In the next section of this paper, we focus on the basic features of PVM and discuss our experiences with that system. PVM as well as the systems described above have evolved over the past several years, but none of them can be considered fully mature. The field of network based concurrent computing is relatively young, and research on various aspects is ongoing. Although basic infrastructures have been developed, many of the refinements that are necessary are still evolving. Some of the ongoing research projects related to heterogeneous network-based computing are briefly outlined here.
Standalone systems delivering several tens of millions of operations per second are commonplace, and continuing increases in power are predicted. For network computing systems, this presents many challenges.
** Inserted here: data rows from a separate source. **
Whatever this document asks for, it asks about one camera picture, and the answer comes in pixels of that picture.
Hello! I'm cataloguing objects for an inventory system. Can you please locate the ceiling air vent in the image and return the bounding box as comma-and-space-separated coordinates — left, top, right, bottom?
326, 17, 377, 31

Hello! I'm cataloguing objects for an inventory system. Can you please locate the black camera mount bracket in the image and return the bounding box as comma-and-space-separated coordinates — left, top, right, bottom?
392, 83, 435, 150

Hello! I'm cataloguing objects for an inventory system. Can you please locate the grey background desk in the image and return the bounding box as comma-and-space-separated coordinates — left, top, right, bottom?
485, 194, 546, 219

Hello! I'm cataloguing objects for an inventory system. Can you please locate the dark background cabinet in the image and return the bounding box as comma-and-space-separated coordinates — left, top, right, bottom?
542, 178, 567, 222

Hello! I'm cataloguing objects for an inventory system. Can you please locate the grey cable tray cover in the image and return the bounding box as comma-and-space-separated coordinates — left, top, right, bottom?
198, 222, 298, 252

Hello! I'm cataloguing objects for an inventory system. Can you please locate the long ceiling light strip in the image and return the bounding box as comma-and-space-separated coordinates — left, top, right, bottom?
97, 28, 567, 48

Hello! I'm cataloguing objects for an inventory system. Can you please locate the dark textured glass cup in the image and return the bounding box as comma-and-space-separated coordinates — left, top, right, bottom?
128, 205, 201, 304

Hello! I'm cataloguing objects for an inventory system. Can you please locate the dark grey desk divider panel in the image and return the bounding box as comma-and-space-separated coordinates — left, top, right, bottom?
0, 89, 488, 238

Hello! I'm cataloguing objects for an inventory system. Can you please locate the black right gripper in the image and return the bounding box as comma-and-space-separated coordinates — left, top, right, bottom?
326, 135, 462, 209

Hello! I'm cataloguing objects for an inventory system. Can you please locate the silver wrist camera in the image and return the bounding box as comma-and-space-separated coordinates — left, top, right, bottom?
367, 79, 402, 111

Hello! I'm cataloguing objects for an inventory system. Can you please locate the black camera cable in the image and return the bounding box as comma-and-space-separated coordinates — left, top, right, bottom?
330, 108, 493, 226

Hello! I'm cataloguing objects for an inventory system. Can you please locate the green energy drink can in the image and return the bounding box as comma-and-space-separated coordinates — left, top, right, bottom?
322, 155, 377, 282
One aspect concerns scaling to hundreds and perhaps thousands of independent machines; it is conjectured that functionality and performance equivalent to massively parallel machines can be supported on cluster environments. A project at Fermilab has demonstrated the feasibility of scaling to hundreds of processors for some classes of problems. Research in protocols to support scaling and other system issues are currently under investigation. Further, under the right circumstances, the network based approach can be effective in coupling several similar multiprocessors, resulting in a configuration that might be economically and technically difficult to achieve with hardware.
Applications with large execution times will benefit greatly from mechanisms that make them resilient to failures. Currently few platforms (especially among multiprocessors) support application level fault tolerance. In a network based computing environment application resilience to failures can be supported without specialized enhancements to hardware or operating systems. Research is in progress to investigate and develop strategies for enabling applications to run to completion, in the presence of hardware, system software, or network faults. Approaches based on checkpointing, shadow execution, and process migration are being investigated.
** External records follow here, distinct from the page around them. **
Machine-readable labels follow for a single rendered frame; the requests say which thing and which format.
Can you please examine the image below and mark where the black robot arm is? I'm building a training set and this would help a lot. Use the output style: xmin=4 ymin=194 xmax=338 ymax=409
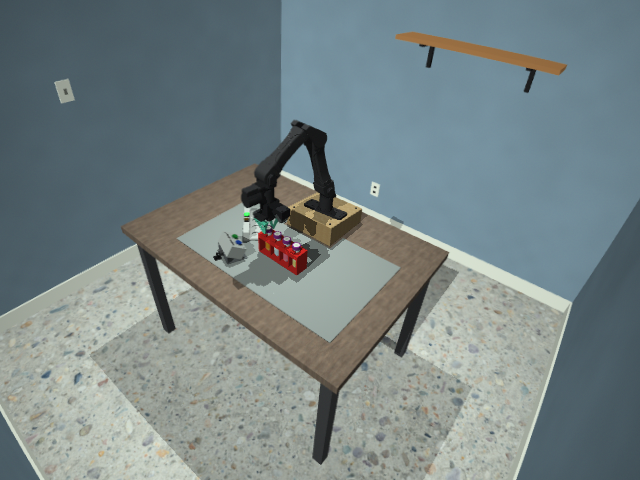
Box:
xmin=241 ymin=120 xmax=347 ymax=223

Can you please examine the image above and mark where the pale grey flat mat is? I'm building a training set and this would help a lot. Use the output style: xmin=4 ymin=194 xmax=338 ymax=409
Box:
xmin=177 ymin=203 xmax=401 ymax=343

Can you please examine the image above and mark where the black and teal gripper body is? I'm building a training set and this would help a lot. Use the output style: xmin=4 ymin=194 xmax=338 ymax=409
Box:
xmin=253 ymin=202 xmax=276 ymax=222
The performance and effectiveness of network based concurrent computing environments depends to a large extent on the efficiency of the support software, and on minimization of overheads. Experiences with the PVM system have identified several key factors in the system that are being further analyzed and improved to increase overall efficiency. Efficient protocols to support high level concurrency primitives is a subgoal of work in this area. Particular attention is being given to exploiting the full potential of imminent fiber optic connections, using an experimental fiber network that is available. In preliminary experiments with a fiber optic network, several important issues have been identified. For example, the operating system interfaces to fiber networks, its reliability characteristics, and factors such as maximum packet size are significantly different from those for Ethernet. When the concurrent computing environment is executed on a combination of both types of networks, the system algorithms have to be modified to cater to these differences, in an optimal manner and with minimized overheads.
Another issue to be addressed concerns data conversions that are necessary in networked heterogeneous systems. Heuristics to perform conversions only when necessary and minimizing overheads have been developed and their effectiveness is being evaluated. Recent experiences with a Cray-2 have also identified the need to handle differences in wordsize and precision, when operating in a heterogeneous environment; general mechanisms to deal with arbitrary precision arithmetic (when desired by applications) are also being developed. A third aspect concerns the efficient implementation of inherently expensive parallel computing operations such as barrier synchronization. Particularly in an irregular environment (where interconnections within hardware multiprocessors are much faster than network channels), such operations can cause bottlenecks and severe load imbalances. Other distributed primitives for which algorithm development and implementation strategies are being investigated include polling, distributed fetch-and-add, global operations, automatic data decomposition and distribution, and mutual exclusion.